--- Records supplied Enclosed Below ---

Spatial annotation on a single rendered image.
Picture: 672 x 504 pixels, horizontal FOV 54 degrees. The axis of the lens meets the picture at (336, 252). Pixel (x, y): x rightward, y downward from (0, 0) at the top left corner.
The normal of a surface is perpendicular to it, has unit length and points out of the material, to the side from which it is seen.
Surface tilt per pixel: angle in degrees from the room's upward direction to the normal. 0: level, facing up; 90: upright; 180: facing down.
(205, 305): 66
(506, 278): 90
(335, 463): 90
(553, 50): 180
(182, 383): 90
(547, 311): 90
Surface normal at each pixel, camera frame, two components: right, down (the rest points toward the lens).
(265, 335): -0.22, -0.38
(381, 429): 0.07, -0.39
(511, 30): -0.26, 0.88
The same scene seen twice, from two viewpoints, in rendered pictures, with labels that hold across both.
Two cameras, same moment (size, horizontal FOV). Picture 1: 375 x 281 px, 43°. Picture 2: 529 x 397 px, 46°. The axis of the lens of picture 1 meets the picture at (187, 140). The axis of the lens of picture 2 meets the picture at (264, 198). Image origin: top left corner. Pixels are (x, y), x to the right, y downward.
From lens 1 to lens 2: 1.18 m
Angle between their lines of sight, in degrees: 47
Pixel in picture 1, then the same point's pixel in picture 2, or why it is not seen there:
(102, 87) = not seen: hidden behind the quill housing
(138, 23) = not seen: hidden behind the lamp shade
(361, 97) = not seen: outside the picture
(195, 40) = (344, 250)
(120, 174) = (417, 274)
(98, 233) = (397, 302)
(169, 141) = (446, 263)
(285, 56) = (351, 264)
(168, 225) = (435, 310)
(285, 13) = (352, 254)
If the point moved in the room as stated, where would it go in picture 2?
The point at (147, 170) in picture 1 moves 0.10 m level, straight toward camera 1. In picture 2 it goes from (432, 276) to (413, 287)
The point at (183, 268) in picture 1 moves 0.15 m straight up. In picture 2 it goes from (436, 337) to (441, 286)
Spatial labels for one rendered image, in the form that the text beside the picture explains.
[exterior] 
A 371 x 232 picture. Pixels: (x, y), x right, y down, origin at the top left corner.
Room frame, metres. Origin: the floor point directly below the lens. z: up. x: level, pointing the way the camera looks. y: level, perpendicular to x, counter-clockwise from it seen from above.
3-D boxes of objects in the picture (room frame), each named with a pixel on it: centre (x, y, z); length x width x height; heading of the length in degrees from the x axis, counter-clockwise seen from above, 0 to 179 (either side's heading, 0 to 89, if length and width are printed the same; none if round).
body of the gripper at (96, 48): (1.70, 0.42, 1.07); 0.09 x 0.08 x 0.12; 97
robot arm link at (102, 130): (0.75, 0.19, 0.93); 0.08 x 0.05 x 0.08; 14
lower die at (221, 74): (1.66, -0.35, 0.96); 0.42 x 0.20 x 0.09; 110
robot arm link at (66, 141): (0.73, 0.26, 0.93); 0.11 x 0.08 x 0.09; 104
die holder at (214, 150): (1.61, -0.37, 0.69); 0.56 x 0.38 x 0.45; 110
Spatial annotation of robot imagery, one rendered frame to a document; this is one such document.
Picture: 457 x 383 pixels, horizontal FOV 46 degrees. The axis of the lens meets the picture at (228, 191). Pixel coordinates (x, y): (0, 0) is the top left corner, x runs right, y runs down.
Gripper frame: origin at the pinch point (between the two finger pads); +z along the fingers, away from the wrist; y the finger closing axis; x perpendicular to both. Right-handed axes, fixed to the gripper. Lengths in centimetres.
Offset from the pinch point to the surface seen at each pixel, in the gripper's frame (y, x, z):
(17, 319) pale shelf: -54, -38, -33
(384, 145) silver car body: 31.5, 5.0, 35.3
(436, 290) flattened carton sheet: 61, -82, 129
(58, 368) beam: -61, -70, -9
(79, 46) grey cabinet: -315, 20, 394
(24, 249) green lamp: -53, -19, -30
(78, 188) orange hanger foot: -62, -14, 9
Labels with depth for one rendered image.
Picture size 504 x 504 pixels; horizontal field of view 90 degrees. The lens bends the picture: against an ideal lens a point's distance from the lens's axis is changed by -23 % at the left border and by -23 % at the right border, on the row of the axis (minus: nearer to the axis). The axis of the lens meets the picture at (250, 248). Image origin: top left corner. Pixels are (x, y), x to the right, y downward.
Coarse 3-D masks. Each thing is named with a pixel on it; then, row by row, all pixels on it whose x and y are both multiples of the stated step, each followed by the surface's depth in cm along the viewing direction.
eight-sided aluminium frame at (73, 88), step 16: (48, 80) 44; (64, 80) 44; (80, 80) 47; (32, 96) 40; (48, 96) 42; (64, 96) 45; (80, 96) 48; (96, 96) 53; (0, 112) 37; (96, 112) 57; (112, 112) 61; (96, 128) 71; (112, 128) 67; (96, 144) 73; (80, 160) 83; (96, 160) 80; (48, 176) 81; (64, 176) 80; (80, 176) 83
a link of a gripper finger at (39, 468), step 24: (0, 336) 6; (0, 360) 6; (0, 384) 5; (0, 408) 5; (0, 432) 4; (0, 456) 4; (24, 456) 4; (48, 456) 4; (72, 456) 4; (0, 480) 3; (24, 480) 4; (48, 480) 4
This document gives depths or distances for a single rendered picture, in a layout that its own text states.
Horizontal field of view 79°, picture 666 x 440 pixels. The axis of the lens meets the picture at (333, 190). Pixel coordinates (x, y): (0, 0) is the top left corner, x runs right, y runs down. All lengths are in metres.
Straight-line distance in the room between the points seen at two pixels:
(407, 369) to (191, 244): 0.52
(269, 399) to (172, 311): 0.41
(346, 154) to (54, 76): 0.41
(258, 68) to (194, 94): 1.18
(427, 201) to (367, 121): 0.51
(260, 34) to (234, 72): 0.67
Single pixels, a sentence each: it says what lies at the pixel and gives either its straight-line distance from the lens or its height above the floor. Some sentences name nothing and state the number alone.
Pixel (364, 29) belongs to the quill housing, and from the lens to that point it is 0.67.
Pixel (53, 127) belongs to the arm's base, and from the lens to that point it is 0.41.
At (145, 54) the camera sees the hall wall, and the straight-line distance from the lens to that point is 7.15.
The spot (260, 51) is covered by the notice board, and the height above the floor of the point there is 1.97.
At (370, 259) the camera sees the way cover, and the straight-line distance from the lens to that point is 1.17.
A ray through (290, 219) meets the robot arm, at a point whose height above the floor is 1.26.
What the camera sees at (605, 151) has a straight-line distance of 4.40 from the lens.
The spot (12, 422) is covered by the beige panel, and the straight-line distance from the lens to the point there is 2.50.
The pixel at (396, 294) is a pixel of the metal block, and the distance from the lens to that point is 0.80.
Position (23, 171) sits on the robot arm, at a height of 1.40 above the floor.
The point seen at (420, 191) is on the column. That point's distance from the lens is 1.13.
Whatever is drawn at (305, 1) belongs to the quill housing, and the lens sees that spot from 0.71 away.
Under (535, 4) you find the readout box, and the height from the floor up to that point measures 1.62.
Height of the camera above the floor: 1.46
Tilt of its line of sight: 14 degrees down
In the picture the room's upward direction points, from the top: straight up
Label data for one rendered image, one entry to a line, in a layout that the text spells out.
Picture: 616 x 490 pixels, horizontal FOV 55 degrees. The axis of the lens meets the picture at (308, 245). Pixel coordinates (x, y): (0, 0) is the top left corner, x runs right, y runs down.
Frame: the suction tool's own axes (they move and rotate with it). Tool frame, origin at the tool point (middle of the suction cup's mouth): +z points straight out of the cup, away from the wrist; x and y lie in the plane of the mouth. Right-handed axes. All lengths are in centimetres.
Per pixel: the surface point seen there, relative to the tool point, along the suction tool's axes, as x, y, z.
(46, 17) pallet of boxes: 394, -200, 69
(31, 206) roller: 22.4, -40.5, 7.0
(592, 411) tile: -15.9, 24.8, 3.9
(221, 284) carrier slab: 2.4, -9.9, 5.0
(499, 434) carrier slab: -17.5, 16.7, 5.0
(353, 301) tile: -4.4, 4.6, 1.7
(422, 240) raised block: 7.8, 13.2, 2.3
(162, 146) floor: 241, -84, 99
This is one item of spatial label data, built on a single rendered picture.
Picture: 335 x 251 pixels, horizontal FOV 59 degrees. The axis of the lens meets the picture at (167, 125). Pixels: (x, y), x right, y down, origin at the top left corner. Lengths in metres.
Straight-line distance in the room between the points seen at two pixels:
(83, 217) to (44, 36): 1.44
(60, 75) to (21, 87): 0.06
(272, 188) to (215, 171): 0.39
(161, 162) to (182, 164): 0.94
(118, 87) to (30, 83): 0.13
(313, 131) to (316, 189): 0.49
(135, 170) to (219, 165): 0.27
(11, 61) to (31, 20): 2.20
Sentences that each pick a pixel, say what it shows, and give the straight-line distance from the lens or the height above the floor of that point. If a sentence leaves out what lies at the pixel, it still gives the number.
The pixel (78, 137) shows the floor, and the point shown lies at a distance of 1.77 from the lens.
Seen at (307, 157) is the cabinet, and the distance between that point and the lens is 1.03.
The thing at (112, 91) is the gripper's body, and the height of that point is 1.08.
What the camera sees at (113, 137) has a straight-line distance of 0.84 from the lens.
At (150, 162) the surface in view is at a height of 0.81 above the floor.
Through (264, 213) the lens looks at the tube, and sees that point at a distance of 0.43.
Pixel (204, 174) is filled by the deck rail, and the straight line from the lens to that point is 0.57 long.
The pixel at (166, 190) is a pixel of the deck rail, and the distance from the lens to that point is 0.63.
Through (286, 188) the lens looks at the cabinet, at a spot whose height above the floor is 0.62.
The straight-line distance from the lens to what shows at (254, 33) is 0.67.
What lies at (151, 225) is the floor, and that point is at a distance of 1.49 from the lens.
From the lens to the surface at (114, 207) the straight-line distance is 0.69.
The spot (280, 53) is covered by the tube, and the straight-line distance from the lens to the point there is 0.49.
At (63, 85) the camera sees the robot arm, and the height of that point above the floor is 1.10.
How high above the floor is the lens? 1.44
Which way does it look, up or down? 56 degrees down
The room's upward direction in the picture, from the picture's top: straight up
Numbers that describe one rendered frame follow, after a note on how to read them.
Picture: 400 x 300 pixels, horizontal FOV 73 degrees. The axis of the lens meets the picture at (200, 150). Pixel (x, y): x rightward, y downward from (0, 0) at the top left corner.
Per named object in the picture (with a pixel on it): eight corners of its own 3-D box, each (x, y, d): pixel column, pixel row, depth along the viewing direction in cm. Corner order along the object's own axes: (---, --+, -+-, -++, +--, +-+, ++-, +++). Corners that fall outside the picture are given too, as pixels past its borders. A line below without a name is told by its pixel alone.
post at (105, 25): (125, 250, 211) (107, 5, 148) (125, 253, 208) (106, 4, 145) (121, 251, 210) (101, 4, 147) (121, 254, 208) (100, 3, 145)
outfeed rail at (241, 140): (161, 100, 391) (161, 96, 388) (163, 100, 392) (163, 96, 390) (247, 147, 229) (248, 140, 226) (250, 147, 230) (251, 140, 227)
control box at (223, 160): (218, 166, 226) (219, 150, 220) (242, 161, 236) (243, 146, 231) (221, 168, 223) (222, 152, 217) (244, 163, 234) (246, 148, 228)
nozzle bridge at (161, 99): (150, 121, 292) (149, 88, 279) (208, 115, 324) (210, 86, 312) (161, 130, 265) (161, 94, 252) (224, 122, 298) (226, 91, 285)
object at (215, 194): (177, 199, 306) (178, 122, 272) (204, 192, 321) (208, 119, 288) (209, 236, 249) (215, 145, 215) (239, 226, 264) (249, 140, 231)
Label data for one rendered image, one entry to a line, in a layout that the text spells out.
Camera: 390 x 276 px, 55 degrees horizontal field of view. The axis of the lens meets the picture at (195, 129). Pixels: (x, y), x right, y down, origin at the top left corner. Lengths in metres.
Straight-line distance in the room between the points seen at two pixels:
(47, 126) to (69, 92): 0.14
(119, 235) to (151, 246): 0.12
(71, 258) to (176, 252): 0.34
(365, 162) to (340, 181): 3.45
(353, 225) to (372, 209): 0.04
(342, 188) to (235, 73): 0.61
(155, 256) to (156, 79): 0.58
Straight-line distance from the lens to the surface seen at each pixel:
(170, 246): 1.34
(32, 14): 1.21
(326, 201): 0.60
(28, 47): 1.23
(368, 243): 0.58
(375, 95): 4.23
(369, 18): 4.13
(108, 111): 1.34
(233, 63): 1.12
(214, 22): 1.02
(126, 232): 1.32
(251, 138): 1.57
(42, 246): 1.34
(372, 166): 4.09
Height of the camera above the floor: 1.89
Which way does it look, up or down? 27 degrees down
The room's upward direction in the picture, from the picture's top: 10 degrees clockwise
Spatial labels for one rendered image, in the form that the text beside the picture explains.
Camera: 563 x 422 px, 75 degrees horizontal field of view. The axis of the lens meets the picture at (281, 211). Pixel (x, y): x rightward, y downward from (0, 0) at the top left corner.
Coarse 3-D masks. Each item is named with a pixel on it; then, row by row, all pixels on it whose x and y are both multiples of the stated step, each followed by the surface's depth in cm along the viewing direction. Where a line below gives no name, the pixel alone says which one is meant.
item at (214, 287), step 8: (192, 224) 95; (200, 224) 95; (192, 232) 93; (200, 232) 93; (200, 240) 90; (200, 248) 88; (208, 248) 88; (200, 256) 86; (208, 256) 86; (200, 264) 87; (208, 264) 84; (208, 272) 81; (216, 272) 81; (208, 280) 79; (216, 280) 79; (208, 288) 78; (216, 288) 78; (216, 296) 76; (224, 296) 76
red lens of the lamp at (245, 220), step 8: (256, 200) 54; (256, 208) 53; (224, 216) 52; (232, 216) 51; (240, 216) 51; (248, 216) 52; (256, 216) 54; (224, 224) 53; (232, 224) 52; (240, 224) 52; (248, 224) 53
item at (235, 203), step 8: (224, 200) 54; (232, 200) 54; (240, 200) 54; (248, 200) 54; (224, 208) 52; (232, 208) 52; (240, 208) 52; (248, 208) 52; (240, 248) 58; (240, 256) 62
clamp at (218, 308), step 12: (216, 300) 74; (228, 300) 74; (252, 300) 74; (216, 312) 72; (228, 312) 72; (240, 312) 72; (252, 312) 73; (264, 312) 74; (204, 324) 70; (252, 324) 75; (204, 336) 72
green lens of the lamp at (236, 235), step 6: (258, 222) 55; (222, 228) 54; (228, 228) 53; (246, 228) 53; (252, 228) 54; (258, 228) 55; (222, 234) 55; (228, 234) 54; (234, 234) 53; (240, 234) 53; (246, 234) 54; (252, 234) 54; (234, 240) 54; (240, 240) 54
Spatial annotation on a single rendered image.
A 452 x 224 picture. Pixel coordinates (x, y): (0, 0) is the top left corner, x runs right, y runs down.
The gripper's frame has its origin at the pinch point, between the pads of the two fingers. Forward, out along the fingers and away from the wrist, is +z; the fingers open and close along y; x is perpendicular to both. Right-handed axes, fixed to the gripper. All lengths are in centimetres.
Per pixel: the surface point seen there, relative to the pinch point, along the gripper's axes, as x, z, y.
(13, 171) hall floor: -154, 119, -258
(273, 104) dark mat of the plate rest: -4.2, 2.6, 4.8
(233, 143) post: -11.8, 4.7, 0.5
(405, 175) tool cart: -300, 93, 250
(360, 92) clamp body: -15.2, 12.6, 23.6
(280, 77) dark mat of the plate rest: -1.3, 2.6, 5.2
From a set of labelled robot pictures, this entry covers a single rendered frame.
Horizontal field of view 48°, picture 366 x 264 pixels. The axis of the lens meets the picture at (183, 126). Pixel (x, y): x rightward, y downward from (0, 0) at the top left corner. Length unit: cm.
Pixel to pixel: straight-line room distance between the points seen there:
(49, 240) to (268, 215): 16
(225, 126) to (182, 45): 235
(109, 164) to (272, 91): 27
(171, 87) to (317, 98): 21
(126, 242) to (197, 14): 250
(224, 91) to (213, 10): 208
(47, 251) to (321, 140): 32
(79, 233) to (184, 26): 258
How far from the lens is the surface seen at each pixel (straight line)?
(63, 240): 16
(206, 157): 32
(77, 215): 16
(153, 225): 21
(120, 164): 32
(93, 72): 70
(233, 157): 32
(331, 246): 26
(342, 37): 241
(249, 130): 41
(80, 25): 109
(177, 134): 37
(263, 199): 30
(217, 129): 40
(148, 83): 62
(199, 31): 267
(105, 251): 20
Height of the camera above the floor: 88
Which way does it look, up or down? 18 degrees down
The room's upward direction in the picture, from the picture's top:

--- End of Enclosed Records supplied ---

Taking the entries above, restate exactly those lines that fall between the line with "The pixel at (166, 190)" and the line with "Picture: 400 x", keeping both of those lines too.

The pixel at (166, 190) is a pixel of the deck rail, and the distance from the lens to that point is 0.63.
Through (286, 188) the lens looks at the cabinet, at a spot whose height above the floor is 0.62.
The straight-line distance from the lens to what shows at (254, 33) is 0.67.
What lies at (151, 225) is the floor, and that point is at a distance of 1.49 from the lens.
From the lens to the surface at (114, 207) the straight-line distance is 0.69.
The spot (280, 53) is covered by the tube, and the straight-line distance from the lens to the point there is 0.49.
At (63, 85) the camera sees the robot arm, and the height of that point above the floor is 1.10.
How high above the floor is the lens? 1.44
Which way does it look, up or down? 56 degrees down
The room's upward direction in the picture, from the picture's top: straight up
Numbers that describe one rendered frame follow, after a note on how to read them.
Picture: 400 x 300 pixels, horizontal FOV 73 degrees. The axis of the lens meets the picture at (200, 150). Pixel (x, y): x rightward, y downward from (0, 0) at the top left corner.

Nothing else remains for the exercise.